[Records from a dataset]
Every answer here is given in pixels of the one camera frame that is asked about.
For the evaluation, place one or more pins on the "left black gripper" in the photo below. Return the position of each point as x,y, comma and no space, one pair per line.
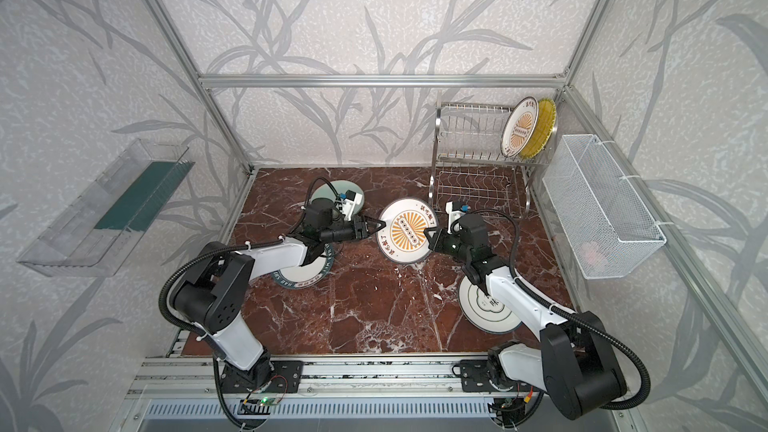
365,228

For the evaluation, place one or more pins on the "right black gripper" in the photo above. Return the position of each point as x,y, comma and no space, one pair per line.
442,240

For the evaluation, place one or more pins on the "orange sunburst plate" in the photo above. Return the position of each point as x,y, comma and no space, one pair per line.
519,127
403,239

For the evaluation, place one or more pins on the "yellow grid plate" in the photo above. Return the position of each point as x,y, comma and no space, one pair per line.
547,116

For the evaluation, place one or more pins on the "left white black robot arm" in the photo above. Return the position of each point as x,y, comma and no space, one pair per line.
205,296

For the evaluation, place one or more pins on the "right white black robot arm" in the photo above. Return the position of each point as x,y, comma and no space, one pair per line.
575,362

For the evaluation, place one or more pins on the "steel two-tier dish rack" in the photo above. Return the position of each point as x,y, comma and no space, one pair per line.
468,164

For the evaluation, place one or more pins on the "green rimmed Chinese text plate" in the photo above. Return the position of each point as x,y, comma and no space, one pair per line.
301,277

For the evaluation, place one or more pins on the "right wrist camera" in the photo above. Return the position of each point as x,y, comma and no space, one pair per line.
455,210

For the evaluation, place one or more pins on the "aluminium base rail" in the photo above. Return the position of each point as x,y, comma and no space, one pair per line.
410,375

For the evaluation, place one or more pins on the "white wire mesh basket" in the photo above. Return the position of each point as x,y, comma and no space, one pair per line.
607,225

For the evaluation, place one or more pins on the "clear plastic wall tray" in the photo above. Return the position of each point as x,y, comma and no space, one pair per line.
96,233

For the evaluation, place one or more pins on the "aluminium cage frame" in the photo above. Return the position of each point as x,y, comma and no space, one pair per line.
744,346

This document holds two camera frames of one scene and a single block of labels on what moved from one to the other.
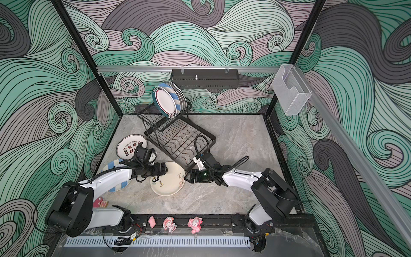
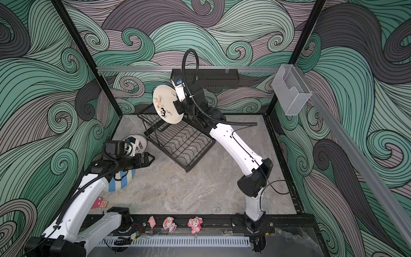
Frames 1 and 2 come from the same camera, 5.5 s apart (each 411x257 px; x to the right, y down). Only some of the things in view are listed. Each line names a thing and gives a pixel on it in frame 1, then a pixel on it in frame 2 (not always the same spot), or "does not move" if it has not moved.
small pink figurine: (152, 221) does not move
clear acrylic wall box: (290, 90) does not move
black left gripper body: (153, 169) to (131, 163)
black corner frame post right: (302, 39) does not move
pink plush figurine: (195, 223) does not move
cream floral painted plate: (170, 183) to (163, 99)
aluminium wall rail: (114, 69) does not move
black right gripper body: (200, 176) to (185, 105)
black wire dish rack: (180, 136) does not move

PROBLEM REQUIREMENTS: Please print the records above once more, word for word, omitting all pictures.

THE COMPLETED TASK:
Every answer here is given in pixels of the one camera frame that is asked about.
For the evaluation, place one or more pins on the "left black gripper" in the photo below. Return the position of each point as x,y, comma and no space, one pair per line.
365,228

For the evaluation, place one or more pins on the "right black gripper" in the photo above. Return the position of each point as x,y, comma and no space, one pair per line.
442,240

For the evaluation, place one or more pins on the "orange sunburst plate" in the photo above. Return the position of each point as x,y, comma and no space, one pair per line.
519,127
403,239

For the evaluation, place one or more pins on the "yellow grid plate" in the photo above. Return the position of each point as x,y, comma and no space, one pair per line.
547,116

For the evaluation, place one or more pins on the "left white black robot arm" in the photo above. Return the position of each point as x,y, comma and no space, one pair per line.
205,296

For the evaluation, place one or more pins on the "right white black robot arm" in the photo above. Return the position of each point as x,y, comma and no space, one pair per line.
575,362

For the evaluation, place one or more pins on the "steel two-tier dish rack" in the photo above. Return the position of each point as x,y, comma and no space, one pair per line.
468,164

For the evaluation, place one or more pins on the "green rimmed Chinese text plate" in the photo above. Return the position of each point as x,y, comma and no space, one pair per line.
301,277

For the evaluation, place one or more pins on the "right wrist camera" in the photo above. Return the position of each point as x,y, comma and no space, one pair per line.
455,210

For the evaluation, place one or more pins on the "aluminium base rail" in the photo above. Return the position of each point as x,y, comma and no space, one pair per line.
410,375

For the evaluation, place one or more pins on the "white wire mesh basket" in the photo above. Return the position of each point as x,y, comma and no space, one pair per line.
607,225

For the evaluation, place one or more pins on the "clear plastic wall tray" in the photo above. Return the position of each point as x,y, comma and no space, one pair per line.
96,233

For the evaluation, place one or more pins on the "aluminium cage frame" in the photo above. Return the position of each point as x,y, comma and no space, one pair per line.
744,346

This document holds two camera frames of one scene and a single block of labels on what moved from one to the other.
Frames 1 and 2 come from the same camera, 5.5 s apart (each 411x257 px; x to the right, y down). Only some of the things in view are listed. Each line names a thing and gives a pixel on it in frame 1, then a pixel on it in frame 2 (not always the same spot), or "does not move" if it has not moved.
small pink figurine: (152, 221) does not move
clear acrylic wall box: (290, 90) does not move
black left gripper body: (153, 169) to (131, 163)
black corner frame post right: (302, 39) does not move
pink plush figurine: (195, 223) does not move
cream floral painted plate: (170, 183) to (163, 99)
aluminium wall rail: (114, 69) does not move
black right gripper body: (200, 176) to (185, 105)
black wire dish rack: (180, 136) does not move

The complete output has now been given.